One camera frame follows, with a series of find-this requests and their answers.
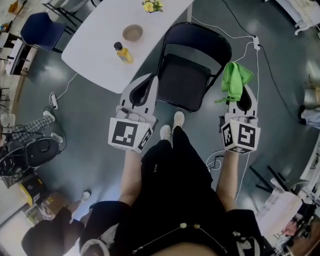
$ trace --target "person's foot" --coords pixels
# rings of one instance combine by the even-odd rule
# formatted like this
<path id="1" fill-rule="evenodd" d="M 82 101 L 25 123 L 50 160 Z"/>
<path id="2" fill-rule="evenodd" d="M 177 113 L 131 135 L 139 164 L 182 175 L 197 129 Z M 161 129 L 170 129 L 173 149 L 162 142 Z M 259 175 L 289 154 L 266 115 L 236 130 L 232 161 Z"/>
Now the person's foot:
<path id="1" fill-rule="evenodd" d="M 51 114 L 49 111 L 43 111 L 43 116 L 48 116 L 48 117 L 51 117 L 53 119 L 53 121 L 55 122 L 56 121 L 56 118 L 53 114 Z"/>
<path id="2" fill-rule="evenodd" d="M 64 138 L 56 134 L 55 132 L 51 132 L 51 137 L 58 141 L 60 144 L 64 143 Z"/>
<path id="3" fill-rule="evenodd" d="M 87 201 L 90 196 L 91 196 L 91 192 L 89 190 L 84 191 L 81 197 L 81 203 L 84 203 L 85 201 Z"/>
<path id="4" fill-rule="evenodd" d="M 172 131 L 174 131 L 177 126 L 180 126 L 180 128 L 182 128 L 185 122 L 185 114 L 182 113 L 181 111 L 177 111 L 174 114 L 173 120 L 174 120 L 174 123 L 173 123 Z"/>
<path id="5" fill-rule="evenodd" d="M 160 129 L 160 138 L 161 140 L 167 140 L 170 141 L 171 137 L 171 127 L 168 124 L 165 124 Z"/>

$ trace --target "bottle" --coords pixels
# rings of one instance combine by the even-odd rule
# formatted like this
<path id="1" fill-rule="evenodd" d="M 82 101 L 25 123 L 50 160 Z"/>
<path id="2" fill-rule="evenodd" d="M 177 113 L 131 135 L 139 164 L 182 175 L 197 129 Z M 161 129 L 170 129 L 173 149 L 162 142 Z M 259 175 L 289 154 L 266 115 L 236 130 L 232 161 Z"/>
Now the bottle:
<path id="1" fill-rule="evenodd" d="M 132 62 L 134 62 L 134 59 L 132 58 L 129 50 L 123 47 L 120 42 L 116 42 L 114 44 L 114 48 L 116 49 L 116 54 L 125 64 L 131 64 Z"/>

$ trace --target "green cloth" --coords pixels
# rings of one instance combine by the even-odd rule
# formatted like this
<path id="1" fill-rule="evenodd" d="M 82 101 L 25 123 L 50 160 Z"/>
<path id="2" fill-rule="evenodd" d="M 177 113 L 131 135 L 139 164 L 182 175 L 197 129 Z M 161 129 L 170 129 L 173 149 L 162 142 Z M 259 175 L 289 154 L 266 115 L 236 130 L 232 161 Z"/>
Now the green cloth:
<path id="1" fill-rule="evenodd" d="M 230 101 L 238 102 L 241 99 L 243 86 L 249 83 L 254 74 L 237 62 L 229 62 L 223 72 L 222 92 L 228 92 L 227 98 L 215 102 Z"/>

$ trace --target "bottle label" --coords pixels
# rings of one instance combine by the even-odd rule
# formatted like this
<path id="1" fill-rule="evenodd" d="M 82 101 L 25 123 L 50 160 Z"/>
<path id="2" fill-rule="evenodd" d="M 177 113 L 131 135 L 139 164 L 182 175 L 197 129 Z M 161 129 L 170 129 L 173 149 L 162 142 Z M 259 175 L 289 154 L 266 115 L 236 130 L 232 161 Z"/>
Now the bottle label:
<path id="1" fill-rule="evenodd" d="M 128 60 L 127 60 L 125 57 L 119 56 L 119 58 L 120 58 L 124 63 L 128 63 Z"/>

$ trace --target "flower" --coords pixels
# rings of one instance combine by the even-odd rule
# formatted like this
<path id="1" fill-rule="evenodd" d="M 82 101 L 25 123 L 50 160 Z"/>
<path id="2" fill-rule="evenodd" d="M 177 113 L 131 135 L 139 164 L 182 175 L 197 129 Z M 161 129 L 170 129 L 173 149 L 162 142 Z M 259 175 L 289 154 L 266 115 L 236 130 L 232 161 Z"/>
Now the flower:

__________

When a line in the data contains the string "pixels", copy that line.

Exercise result =>
$ trace --target "person's foot" --coords pixels
$ trace --target "bottle" --coords pixels
$ trace --target "green cloth" --coords pixels
$ trace --target "bottle label" --coords pixels
$ trace --target "flower" --coords pixels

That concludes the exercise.